Once the graphic-phonetic varieties were collected, linguistic tagging criteria were established, taking into account that, morphy-syntactic analysis aims to carry out automatic searches in the tagging process of relevant elements while paying attention to their number and function.

The methodology carried out to extract and treat the morphological data, was the following:
  1. Definition of a series of inflection and conjugation models for noun and verb phrases, taking into consideration the dialectal and sub-dialectal differences.
  2. Manual lemmatisation of the terms and then, association with the aforementioned models. Thus, we will obtain all the inflected and conjugated forms of each element, properly classified with the rest of the information added.
  3. With regard to verbal forms, the reconstruction has been made from the collection of textual testimonies and from the texts, since this last method, although completing all paradigms, would force us to work on the analogical base and therefore, the forms would proof to be less reliable.
  4. The part-of-speech tagging has been made up in two stages. First, basic terms have been listed and second, these terms have been classified into different categories.
For the POS tagging, a set of descriptive tags have been developed, in accordance with XML (Extensive Markup Language) syntax.
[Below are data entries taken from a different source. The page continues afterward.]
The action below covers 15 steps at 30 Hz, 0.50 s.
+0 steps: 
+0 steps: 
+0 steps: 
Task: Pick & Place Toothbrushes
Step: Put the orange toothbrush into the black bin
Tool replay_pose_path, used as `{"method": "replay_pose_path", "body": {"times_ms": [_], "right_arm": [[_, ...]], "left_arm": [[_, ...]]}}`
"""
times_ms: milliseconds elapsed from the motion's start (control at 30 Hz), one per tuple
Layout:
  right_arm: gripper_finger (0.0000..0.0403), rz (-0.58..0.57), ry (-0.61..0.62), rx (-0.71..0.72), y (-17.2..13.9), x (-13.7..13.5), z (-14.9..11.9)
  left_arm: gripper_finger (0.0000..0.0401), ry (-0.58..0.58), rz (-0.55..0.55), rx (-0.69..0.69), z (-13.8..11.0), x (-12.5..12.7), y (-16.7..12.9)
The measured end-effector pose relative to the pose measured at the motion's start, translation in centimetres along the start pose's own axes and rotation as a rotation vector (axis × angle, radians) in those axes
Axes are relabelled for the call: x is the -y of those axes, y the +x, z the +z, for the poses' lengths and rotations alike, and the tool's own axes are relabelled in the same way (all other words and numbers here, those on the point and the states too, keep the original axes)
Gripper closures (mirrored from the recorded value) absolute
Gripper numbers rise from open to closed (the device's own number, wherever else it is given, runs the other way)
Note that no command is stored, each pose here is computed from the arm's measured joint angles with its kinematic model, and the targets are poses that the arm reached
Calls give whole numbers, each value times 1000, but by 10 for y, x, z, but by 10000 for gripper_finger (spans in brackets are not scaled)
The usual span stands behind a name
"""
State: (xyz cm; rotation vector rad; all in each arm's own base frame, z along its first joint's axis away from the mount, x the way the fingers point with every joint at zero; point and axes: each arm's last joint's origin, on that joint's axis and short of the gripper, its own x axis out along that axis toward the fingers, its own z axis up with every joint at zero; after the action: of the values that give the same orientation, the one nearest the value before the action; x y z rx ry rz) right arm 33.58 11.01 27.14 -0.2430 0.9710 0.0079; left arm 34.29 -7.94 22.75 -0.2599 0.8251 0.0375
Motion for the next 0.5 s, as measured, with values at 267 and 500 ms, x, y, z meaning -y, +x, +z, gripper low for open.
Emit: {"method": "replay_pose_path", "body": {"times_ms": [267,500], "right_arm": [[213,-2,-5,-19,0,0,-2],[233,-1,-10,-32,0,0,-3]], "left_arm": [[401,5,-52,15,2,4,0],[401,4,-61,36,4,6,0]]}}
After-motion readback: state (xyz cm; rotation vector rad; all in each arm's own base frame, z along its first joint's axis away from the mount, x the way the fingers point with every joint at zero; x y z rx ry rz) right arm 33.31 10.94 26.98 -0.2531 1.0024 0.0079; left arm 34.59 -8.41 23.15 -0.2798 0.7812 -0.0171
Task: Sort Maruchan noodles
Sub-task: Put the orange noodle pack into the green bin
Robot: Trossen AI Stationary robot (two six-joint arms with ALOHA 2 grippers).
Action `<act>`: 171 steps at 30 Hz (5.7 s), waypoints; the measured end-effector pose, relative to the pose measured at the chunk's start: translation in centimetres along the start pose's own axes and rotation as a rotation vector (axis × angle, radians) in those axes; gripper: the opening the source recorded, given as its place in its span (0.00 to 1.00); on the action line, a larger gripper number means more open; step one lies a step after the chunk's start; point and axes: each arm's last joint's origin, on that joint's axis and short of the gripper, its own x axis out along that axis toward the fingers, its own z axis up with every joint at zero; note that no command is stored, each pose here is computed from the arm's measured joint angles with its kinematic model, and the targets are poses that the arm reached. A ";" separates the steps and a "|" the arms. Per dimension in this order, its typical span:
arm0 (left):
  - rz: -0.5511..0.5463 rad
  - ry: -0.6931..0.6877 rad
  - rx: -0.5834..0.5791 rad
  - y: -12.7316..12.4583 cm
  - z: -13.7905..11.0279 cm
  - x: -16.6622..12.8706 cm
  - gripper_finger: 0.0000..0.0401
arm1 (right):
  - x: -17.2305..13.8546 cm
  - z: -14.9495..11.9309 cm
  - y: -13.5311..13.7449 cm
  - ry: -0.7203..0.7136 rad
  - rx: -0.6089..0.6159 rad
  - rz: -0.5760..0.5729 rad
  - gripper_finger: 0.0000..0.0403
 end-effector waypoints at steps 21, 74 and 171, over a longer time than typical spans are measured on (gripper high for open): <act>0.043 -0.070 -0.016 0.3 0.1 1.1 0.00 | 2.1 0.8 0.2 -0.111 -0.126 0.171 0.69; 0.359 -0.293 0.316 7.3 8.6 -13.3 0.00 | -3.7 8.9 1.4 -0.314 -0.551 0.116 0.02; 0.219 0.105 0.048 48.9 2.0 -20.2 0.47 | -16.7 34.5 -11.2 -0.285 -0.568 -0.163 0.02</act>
The methodology at a syntactic level is different from the point of view of the development. It is currently not available since it is still in the implementation and test stage.

Nevertheless, we have been forced to progress cautiously and work on a reduced areas of the analysis due to the great difficulty of the project and dialectal richness. We have been working on the morphological aspects of every dialects but regarding syntax, being an aspect of special difficulty, all our efforts have been devoted to one single dialect. Thus, we are currently working on the Eastern Biscayan variety and then, we will continue with the rest of the dialects.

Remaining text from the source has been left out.